4.1.4 N layers Neural Network

We can generalize this simple previous neural network to a Multi-layer fully-connected neural networks by sacking more layers get a deeper fully-connected neural network defining by the following equations:

${\begin{array}{rcl} a^{[1]} & = & g^{[1]} (W^{[1]} x + b^{[1]}) \\ a^{[2]} & = & g^{[2]} (W^{[2]} a^{[1]} + b^{[2]}) \\ \dots & = & \dots \\ a^{[r - 1]} & = & g^{[r - 1]} (W^{[r - 1]} a^{[r - 2]} + b^{[r - 1]}) \\ \hat{y} = a^{[r]} & = & g^{[r]} (W^{[r]} a^{[r - 1]} + b^{[r]}) \end{array}$

This neural network is composed of $r$ layers based on $r$ weight matrices $W^{[1]}, \dots, W^{[r]}$ and $r$ bias vectors $b^{[1]}, \dots, b^{[r]}$ . The $r$ activation functions noted $g^{[r]}$ might be different for each layer $r$ . The number of neurons in each layer could be also be not equal and will be noted $m_{r}$ . Using this notation:

The total number of neurons in the network: $m_{1} + \dots + m_{r}$
Total number of parameters in this network is $(d + 1) m_{1} + (m_{1} + 1) m_{2} + \dots + (m_{r - 1} + 1) * m_{r}$
$W^{[1]} \in ℜ^{m_{1} \times d}$ , $W^{[k]} \in ℜ^{m_{k} \times m_{k - 1}}$ ( $k = 2, \dots, r - 1$ ) and $W^{[r]} \in ℜ^{1 \times m_{r - 1}}$

How do we count layers in a neural network?:

When counting layers in a neural network we count hidden layers as well as the output layer, but we don’t count an input layer.

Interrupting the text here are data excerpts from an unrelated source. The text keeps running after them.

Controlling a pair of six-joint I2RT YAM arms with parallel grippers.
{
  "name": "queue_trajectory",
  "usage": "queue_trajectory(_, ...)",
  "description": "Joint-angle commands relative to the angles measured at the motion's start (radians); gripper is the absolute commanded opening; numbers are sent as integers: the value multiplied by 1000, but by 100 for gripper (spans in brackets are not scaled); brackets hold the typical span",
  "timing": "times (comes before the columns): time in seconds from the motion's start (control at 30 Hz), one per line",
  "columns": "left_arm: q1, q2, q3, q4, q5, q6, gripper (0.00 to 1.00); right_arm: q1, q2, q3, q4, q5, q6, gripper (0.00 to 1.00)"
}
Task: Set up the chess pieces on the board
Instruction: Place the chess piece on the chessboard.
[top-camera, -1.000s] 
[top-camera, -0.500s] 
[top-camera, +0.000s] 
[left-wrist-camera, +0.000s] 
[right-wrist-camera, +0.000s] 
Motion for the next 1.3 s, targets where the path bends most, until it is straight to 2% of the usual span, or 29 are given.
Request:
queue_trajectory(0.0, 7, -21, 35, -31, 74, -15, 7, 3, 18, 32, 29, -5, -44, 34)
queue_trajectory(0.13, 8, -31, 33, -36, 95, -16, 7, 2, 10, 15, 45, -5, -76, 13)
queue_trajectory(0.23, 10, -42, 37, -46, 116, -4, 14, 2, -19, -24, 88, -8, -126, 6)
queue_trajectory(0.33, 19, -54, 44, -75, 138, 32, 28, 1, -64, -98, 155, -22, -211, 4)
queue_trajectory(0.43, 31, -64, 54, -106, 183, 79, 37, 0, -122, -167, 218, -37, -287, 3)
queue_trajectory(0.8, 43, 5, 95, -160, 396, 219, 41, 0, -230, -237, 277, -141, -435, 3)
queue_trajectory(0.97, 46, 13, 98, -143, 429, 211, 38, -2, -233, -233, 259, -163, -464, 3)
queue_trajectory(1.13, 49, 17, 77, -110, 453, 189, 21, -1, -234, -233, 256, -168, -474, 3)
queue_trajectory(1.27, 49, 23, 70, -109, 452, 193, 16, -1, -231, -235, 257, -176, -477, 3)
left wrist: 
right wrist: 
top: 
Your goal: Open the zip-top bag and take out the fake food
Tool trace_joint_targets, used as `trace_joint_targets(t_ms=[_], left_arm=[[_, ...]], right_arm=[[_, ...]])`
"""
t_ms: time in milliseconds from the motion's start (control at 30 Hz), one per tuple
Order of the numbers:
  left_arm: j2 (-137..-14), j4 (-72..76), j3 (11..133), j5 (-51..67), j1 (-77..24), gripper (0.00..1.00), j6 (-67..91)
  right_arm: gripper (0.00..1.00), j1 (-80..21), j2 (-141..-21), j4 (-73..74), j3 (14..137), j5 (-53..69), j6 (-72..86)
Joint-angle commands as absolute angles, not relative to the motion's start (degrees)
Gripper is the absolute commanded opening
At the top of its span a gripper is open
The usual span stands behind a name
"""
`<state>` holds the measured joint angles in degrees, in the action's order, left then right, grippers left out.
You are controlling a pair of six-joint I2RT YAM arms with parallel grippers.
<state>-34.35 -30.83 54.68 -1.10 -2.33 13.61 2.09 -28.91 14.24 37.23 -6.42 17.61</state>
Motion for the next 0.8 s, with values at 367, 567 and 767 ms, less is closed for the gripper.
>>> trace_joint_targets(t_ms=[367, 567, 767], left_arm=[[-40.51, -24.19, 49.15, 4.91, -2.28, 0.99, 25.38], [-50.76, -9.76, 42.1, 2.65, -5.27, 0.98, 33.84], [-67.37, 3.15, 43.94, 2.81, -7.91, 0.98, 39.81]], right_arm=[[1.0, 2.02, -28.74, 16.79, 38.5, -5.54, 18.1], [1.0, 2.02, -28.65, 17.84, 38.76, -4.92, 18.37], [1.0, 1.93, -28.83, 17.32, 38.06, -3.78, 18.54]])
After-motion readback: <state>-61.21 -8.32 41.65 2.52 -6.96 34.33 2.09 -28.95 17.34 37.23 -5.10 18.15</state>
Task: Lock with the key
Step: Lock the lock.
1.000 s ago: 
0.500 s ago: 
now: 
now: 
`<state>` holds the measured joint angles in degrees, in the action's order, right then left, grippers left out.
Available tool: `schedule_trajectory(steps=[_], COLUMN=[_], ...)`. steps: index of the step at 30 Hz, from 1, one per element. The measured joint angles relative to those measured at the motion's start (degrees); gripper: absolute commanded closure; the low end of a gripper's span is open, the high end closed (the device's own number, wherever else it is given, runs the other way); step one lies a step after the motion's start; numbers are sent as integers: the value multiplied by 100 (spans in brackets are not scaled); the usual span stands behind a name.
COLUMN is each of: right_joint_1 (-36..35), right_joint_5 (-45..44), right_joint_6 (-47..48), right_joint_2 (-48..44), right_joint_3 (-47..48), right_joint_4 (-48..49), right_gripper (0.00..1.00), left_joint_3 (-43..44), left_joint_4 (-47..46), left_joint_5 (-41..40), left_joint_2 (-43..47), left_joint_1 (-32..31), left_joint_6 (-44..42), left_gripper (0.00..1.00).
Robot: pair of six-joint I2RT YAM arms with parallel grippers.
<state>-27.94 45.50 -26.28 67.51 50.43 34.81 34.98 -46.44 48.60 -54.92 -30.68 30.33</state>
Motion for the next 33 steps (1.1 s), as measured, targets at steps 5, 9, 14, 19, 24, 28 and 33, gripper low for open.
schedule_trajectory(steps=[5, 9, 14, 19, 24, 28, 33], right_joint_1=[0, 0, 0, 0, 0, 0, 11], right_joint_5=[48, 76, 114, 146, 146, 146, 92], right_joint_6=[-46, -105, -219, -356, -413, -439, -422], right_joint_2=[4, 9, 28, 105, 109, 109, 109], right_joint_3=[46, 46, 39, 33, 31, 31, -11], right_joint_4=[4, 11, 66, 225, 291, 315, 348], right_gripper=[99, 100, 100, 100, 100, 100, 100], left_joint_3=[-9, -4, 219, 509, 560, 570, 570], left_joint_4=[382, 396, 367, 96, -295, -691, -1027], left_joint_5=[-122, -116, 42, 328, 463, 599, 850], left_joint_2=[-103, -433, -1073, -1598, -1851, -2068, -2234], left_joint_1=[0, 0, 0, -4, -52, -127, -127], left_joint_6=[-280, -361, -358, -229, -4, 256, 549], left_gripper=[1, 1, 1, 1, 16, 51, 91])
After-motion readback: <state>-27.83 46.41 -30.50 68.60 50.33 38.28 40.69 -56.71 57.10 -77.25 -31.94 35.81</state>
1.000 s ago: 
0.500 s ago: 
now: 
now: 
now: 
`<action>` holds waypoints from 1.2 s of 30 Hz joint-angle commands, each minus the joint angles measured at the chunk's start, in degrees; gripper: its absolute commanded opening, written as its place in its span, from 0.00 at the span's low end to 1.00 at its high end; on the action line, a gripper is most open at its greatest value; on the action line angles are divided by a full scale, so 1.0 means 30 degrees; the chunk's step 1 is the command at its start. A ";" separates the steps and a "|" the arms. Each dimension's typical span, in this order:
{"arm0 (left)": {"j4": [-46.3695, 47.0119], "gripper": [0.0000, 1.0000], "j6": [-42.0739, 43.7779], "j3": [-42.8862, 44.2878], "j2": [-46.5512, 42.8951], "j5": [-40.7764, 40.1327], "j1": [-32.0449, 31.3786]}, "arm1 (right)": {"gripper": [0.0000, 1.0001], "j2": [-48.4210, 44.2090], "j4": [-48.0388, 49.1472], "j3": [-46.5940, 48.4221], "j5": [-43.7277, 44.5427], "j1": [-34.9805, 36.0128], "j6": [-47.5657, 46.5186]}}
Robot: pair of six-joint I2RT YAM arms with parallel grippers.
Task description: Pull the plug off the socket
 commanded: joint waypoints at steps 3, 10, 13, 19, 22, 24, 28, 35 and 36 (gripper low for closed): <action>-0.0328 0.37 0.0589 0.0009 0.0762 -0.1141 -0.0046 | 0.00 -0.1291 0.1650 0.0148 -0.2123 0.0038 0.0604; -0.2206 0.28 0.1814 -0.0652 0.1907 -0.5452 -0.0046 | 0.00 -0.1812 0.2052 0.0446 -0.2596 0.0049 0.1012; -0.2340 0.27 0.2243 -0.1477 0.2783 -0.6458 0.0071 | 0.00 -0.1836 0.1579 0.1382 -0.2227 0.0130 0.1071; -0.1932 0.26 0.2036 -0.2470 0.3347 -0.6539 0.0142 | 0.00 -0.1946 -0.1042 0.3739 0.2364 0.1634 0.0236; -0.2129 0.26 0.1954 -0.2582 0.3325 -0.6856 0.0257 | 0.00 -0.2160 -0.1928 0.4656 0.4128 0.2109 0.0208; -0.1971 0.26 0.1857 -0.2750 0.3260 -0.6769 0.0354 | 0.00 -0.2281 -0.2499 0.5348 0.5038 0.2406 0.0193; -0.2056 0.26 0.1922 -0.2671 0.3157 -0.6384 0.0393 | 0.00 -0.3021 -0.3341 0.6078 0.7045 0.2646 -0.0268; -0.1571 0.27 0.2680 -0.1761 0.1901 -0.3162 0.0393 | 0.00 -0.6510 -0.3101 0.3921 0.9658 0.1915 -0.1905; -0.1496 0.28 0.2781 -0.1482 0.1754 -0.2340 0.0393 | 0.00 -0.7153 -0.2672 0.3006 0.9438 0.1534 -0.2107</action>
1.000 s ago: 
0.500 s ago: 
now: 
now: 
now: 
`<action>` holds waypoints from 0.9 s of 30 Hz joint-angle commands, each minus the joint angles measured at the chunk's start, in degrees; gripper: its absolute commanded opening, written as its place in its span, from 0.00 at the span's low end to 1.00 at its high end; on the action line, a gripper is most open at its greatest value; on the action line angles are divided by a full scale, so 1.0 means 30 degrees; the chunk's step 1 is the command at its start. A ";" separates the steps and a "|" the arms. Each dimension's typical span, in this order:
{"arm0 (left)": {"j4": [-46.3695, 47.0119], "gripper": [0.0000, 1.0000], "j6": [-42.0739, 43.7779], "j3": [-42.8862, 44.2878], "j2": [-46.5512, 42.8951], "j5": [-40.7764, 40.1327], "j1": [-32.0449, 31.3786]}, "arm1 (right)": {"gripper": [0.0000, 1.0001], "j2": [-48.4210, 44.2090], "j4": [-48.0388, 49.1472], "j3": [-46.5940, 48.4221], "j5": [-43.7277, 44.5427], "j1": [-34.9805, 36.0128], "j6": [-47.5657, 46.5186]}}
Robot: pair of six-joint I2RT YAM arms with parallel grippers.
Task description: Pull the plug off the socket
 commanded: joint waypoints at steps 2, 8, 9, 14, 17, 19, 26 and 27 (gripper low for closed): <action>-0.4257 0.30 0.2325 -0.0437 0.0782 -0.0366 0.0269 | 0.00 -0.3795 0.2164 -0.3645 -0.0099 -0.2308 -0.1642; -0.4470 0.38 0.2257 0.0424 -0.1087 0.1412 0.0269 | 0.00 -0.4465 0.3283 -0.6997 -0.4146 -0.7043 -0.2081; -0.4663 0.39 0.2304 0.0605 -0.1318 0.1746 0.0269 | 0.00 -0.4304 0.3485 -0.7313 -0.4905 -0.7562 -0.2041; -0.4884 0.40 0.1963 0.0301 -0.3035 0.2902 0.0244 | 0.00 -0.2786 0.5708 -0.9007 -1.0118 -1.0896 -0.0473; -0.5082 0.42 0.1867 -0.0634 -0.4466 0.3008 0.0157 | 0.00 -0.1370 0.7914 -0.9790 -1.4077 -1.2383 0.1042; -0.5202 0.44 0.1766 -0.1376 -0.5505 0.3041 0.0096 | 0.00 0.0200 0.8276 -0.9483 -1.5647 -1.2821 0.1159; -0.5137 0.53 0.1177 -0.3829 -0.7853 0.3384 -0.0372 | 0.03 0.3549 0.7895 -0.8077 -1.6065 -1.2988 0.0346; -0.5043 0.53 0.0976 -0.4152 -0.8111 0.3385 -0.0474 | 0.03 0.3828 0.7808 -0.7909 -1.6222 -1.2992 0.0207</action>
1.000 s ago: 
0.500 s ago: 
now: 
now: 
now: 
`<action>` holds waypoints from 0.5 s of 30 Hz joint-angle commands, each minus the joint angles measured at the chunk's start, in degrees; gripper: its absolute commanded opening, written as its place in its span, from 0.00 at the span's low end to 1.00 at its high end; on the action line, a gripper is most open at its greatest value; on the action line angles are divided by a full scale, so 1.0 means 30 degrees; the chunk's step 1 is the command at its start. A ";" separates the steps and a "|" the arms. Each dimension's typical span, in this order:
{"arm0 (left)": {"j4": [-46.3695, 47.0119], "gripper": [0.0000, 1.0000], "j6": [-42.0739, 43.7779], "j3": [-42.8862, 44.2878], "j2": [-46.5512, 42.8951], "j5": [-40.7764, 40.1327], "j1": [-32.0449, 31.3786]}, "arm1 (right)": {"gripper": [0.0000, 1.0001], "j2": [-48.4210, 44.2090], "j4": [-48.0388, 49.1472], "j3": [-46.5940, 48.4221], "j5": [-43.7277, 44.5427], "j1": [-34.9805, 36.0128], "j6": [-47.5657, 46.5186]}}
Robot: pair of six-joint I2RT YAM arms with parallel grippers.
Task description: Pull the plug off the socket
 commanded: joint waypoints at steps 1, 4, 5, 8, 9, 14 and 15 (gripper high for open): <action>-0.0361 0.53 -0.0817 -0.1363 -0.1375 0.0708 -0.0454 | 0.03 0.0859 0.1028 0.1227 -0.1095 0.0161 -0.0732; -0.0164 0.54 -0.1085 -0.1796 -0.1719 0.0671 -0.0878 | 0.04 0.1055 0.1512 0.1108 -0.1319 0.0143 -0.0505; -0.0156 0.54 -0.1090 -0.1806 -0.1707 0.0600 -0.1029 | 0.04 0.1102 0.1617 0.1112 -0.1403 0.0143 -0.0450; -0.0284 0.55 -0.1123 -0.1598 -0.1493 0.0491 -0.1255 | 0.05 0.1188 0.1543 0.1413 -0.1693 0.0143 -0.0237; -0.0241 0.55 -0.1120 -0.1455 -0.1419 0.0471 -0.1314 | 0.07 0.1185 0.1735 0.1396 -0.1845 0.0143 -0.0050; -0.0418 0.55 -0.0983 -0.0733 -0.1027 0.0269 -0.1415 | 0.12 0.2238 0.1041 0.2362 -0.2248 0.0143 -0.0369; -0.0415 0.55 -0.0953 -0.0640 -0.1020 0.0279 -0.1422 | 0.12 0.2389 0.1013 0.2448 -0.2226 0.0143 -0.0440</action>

It is a four layer neural network with three hidden layers.

4.1.5 Vectorizing Across Multiple Training Examples

So far we have defined our Neural Network using only one inpute feature vector $x$ to generate prediction $\hat{y}$ $x ⟶ a^{[2]} = \hat{y}$ Let consider $m$ training example $x^{[1]}, \dots, x^{[m]}$ and we can use our NN to get for each training example $x^{[i]}$ a prediction

$x^{(i)} ⟶ a^{[2] (i)} = \hat{y} i = 1, \dots m$ One can use a loop for getting all the predictions. However, matrix representation will help us to overcome the computational issue of using loop strategy.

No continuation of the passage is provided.